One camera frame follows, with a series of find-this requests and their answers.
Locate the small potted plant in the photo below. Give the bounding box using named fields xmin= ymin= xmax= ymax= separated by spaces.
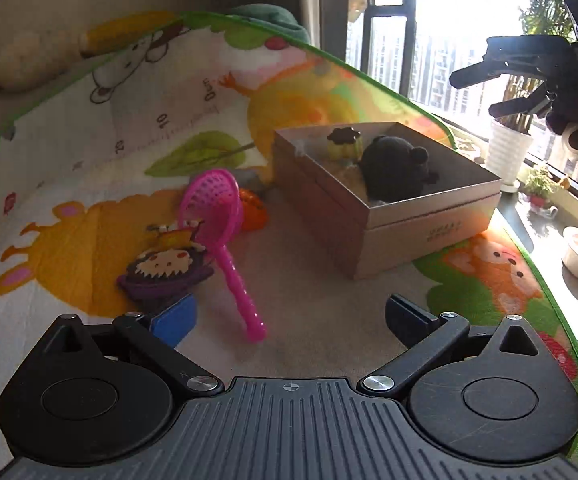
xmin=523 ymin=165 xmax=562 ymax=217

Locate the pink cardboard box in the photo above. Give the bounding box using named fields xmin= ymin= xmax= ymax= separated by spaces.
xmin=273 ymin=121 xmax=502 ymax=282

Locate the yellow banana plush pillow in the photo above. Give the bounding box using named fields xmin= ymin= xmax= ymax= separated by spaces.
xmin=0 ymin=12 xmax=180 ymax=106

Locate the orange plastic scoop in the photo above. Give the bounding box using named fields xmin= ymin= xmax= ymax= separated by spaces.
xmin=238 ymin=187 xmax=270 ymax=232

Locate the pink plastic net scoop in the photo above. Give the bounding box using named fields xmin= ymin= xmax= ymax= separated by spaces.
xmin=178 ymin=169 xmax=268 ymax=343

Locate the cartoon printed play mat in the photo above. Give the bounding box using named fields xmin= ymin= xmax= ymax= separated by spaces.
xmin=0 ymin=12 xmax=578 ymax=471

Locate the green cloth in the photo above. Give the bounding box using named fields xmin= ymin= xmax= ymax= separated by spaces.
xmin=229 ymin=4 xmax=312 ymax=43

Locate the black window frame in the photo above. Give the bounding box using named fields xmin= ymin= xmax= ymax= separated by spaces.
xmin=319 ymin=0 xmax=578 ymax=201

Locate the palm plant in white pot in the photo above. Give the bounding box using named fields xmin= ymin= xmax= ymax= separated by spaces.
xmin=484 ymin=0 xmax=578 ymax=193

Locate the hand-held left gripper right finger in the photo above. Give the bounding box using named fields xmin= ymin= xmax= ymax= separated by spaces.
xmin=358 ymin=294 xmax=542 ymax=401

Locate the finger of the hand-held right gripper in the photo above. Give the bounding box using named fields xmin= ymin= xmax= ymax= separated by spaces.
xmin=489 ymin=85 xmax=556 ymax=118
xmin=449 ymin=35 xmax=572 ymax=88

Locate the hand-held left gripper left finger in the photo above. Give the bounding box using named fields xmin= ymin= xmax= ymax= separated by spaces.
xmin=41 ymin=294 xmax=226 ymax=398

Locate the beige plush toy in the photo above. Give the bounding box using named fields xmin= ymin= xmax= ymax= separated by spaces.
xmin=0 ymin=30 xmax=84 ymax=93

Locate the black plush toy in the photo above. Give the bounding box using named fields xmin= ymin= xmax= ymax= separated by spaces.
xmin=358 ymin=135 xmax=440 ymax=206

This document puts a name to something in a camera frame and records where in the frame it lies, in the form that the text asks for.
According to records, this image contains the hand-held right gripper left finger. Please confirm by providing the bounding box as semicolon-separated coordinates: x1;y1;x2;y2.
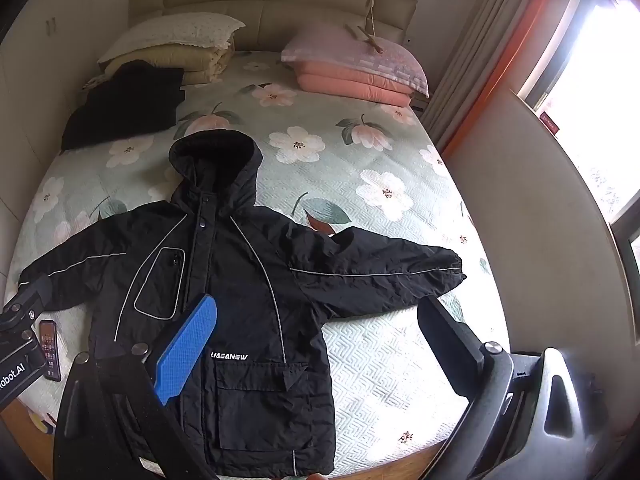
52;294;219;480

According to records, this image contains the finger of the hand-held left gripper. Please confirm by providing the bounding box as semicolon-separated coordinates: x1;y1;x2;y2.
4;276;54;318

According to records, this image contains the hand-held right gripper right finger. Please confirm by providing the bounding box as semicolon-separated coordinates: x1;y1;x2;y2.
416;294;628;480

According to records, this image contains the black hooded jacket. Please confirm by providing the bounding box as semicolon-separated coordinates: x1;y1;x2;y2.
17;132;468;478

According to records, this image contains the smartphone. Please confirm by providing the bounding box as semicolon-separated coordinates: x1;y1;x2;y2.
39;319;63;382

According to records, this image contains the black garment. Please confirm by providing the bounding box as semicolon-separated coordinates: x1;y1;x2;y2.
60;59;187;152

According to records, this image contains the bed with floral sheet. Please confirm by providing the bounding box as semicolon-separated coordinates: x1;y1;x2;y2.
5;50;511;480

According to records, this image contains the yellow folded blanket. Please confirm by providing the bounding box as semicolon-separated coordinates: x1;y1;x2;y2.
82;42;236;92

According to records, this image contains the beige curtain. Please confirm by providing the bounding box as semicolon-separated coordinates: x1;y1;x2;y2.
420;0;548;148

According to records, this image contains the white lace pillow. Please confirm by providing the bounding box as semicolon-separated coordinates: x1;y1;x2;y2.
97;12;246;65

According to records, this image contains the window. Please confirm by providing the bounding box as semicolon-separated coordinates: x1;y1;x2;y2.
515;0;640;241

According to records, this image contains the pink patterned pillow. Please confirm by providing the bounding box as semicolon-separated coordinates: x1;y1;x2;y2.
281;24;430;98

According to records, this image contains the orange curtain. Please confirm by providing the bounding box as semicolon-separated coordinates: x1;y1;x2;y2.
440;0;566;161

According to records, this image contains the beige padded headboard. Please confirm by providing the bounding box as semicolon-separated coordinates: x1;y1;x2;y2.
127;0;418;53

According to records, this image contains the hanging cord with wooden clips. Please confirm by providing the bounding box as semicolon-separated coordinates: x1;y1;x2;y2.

★ ★ ★ ★

Read through the entries and copy each line in which "camera" appears.

One camera frame follows, with a series of find-this requests and their answers.
This document puts a name to something in a camera frame and records where in the frame it lies, in the form that the text asks for.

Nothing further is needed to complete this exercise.